=== Begin Enclosure ===

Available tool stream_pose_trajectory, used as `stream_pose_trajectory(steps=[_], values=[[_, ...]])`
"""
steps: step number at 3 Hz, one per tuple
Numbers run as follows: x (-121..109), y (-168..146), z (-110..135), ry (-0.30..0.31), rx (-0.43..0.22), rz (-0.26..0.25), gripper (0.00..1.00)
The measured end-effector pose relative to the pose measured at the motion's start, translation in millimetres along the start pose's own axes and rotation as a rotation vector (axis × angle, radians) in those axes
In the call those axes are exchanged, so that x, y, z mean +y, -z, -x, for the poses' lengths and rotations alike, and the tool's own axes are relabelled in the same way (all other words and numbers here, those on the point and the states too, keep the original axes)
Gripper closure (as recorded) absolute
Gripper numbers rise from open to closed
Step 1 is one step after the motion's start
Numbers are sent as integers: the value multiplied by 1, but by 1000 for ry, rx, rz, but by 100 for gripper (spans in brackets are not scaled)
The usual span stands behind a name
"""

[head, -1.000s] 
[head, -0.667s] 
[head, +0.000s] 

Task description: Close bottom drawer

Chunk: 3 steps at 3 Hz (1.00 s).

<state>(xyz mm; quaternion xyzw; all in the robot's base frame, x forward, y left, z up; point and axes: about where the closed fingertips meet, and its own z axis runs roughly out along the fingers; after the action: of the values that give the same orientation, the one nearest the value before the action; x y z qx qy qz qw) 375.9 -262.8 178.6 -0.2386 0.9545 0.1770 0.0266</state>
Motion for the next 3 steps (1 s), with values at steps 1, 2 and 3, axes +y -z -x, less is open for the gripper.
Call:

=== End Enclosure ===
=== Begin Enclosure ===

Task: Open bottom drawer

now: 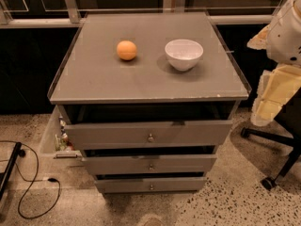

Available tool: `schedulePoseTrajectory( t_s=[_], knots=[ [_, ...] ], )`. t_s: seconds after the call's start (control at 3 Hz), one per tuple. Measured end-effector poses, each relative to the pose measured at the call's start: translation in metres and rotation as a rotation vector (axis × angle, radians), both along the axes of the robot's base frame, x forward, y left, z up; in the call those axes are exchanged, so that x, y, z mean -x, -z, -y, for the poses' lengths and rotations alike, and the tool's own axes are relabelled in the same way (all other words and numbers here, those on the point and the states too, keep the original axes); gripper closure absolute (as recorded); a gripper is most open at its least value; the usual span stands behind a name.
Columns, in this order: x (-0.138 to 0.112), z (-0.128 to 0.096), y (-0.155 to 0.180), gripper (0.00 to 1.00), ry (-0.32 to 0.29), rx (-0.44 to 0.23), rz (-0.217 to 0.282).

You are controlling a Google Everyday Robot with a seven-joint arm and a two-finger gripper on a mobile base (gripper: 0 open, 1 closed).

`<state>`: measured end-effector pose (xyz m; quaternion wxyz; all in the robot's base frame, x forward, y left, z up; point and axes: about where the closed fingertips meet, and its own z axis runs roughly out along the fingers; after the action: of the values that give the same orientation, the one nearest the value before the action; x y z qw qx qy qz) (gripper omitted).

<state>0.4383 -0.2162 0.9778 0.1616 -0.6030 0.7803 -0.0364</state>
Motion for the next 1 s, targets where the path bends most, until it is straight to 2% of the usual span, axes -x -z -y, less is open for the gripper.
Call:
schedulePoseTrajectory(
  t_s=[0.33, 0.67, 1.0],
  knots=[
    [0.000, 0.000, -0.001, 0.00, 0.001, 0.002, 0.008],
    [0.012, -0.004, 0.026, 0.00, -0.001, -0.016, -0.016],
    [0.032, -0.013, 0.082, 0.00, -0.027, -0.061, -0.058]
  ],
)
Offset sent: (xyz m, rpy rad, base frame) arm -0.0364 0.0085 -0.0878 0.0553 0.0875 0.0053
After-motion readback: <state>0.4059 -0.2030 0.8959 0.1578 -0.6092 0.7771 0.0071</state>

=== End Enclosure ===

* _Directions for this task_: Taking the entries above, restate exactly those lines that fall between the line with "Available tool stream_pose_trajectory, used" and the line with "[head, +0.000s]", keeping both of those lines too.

* _Solution to this task_:
Available tool stream_pose_trajectory, used as `stream_pose_trajectory(steps=[_], values=[[_, ...]])`
"""
steps: step number at 3 Hz, one per tuple
Numbers run as follows: x (-121..109), y (-168..146), z (-110..135), ry (-0.30..0.31), rx (-0.43..0.22), rz (-0.26..0.25), gripper (0.00..1.00)
The measured end-effector pose relative to the pose measured at the motion's start, translation in millimetres along the start pose's own axes and rotation as a rotation vector (axis × angle, radians) in those axes
In the call those axes are exchanged, so that x, y, z mean +y, -z, -x, for the poses' lengths and rotations alike, and the tool's own axes are relabelled in the same way (all other words and numbers here, those on the point and the states too, keep the original axes)
Gripper closure (as recorded) absolute
Gripper numbers rise from open to closed
Step 1 is one step after the motion's start
Numbers are sent as integers: the value multiplied by 1, but by 1000 for ry, rx, rz, but by 100 for gripper (spans in brackets are not scaled)
The usual span stands behind a name
"""

[head, -1.000s] 
[head, -0.667s] 
[head, +0.000s] 

Work on this exercise is now finished.